Come the December Fed meeting and after the strong jobs report that was recently released, does the Fed have any choice but to raise rates?
The betting in the futures market leans to the side of a Fed tightening, or raising, of rates. But some of the actual economic evidence may seem to indicate that in fact the Fed won’t tighten now or at any time in the near future.
The Fed, as we know, has a dual mandate of stable prices and maximum employment.
Do the numbers concerning this mandate support an increase in rates, even if only a paltry .0025%? A level that may remain in effect for quite some time as, after one raise, the Fed will likely be loathe to raise again anytime in the near future!
From Zero Hedge, ‘Five reason the Fed can’t raise rates‘!
A weak economy
Eight years after the start of the financial crisis and ensuing recession, the US economy struggles to achieve breakout speed. While US job creation supposedly surged by 271,000 last month, over the past three months that total looks less impressive. Furthermore, the jobs being created are of poor quality and labor force participation remains at near 30 year lows.
Inflation numbers continue to run below Fed targets
The Federal Reserve claims that any timing of future moves will be “data dependent,” and one of its key targets has been an inflation rate that runs at nearly two percent over the medium-term. However, the Fed is nowhere near that target even over the short-term. That’s important because inflation targets are at least as important as the more widely-followed employment numbers, to government and central bank planning models.
The Fed can’t risk blowing its credibility
The US economy is now in its seventh year of expansion, which means that the odds of it slipping into recession again, increase every year. If the Fed raises rates in December, it risks accelerating the process, and would quickly find itself needing to reverse course. This would be a huge blow to the central bank’s credibility, which is a key pillar of the fiat money system.
US election next year
While the US central bank is nominally independent it is in fact a political body, as former Fed Chairman Alan Greenspan recently acknowledged. Any Fed moves would thus be interpreted in light of the upcoming November 2016 Presidential election. Central banks have traditionally avoided raising rates in an election year.
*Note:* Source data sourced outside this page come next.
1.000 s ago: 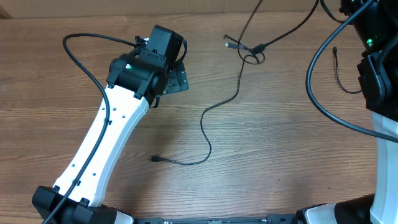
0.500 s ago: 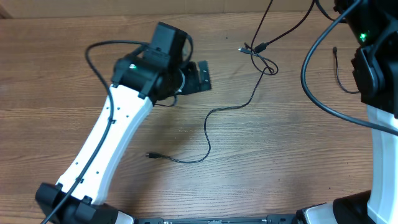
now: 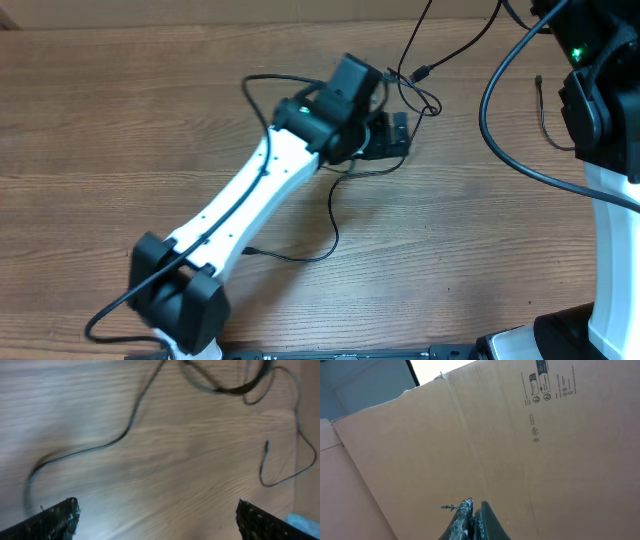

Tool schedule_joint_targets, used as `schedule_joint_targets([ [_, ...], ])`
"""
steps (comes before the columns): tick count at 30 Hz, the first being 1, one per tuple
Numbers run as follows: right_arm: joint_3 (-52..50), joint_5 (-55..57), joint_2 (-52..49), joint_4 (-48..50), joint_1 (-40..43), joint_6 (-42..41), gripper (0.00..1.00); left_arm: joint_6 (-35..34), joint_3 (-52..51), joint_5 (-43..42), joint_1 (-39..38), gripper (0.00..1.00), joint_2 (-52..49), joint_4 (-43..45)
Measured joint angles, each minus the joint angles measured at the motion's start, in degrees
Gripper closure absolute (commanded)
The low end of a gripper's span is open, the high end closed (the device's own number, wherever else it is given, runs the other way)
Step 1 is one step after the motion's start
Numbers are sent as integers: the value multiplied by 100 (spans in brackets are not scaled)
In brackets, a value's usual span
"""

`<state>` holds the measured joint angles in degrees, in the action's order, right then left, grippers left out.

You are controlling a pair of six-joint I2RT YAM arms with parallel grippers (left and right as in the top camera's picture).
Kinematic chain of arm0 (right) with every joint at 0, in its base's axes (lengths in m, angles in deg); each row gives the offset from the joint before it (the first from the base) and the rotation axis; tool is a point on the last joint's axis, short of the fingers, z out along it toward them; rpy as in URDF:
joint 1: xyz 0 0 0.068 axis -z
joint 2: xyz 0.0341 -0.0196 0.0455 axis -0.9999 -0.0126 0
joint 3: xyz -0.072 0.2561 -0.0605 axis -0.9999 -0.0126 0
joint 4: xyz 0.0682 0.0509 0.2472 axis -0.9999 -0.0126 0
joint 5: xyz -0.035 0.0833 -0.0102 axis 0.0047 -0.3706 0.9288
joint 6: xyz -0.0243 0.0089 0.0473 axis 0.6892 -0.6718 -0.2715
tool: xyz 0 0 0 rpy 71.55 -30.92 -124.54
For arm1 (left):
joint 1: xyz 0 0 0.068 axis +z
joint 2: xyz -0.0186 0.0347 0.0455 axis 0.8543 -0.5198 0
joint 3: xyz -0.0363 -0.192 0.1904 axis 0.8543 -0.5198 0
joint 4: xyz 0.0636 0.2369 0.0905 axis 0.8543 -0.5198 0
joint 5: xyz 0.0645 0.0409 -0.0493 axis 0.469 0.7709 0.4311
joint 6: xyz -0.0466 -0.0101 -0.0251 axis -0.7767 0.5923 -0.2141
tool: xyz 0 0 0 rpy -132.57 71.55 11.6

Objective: Untangle cables

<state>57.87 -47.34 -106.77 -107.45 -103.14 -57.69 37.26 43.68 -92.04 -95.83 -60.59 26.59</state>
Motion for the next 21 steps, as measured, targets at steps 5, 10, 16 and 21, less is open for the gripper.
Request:
schedule_joint_targets([
  [5, 0, 0, 0, 2, 0, 0, 96, -24, 0, 37, -179, 16, -380, 852],
  [10, 0, 0, 0, -13, 0, 0, 96, -153, 0, 479, -173, 7, -605, 1082],
  [16, 0, 0, 0, -17, 0, 0, 96, -573, 0, 1032, -94, 5, -632, 1314],
  [21, 2, 0, 0, -20, 0, 0, 96, -846, 0, 1224, -57, 5, -632, 1884],
])
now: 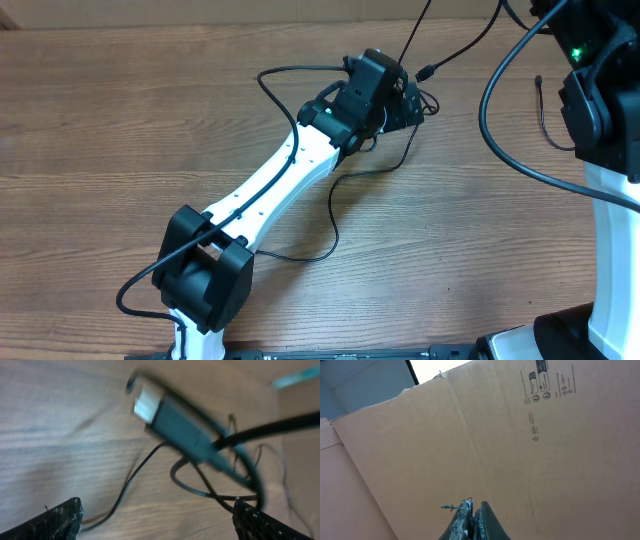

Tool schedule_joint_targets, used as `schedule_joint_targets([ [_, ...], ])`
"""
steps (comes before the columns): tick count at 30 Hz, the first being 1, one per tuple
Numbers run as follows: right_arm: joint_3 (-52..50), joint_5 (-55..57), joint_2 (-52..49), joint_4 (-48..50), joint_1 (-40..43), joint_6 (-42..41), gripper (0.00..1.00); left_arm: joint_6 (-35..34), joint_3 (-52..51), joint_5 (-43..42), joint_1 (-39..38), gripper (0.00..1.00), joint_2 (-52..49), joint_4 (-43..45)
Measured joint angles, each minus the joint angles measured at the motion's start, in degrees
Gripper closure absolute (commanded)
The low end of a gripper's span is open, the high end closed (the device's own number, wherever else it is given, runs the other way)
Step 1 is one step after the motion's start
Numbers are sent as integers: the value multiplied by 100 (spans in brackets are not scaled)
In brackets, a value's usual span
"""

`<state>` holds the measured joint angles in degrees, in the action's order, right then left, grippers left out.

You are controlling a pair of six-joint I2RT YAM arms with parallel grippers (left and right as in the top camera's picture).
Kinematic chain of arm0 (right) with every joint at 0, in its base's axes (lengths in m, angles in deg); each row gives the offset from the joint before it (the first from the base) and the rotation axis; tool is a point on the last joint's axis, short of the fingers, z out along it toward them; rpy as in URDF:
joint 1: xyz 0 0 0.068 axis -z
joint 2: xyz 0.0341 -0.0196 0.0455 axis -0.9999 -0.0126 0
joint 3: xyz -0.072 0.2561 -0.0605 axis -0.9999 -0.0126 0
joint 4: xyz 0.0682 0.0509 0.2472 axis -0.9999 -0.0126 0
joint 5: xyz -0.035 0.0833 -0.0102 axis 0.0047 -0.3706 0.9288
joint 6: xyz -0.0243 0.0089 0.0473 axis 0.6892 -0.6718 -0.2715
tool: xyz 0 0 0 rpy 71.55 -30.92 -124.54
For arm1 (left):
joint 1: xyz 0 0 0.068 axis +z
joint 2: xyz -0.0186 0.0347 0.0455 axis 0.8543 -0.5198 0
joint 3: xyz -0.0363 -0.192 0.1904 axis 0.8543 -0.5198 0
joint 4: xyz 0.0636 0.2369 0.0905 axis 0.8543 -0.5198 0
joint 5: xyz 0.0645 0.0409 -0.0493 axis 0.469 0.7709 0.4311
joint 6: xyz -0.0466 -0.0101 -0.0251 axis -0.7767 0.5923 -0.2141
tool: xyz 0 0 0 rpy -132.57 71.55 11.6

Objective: Untangle cables

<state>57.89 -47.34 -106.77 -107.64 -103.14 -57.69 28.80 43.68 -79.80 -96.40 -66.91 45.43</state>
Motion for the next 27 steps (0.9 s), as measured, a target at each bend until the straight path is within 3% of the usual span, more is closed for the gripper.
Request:
schedule_joint_targets([
  [22, 0, -448, 319, 151, 0, -280, 96, -229, 0, 597, -7, 3, -142, 278],
  [27, 0, -568, 612, 155, 0, -623, 96, -234, 0, 645, -4, 13, -234, 339],
])
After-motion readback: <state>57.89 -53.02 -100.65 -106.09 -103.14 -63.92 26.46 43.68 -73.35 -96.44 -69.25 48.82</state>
As such December will represent one of Yellen’s last chances to influence events, without appearing blatantly political. As an Obama appointee, she will want a strong economy next year, and that implies she will want to keep interest rates low.
A balance sheet wind-down would be a better way to tighten
If the Fed really wanted to tighten up the economy, a better and more consistent way to do so, would be in reverse order to the way it loosened things. For that to occur, the Fed would need to start by unwinding its controversial Quantitative Easing asset purchases, which have bloated the Fed’s balance sheet to nearly $4.5 trillion. This would increase longer-term interest rates first, as opposed to short-term rates, which would be a far more prudent course, as it would steepen the yield curve and increase the incentive to invest for the long-term.
Anything could happen
With all of these pressures and data points mitigating against a December rate hike, if the Federal Reserve does act, it will likely be due to developments that are not readily understood by the general public. Possibilities include fragility in the derivatives market, bond fund outflows, which hamper the financing of US debt, or other information which the Fed has access to but does not make public.
Of course that would provide another signal that the Fed needs some real help with its communications strategy.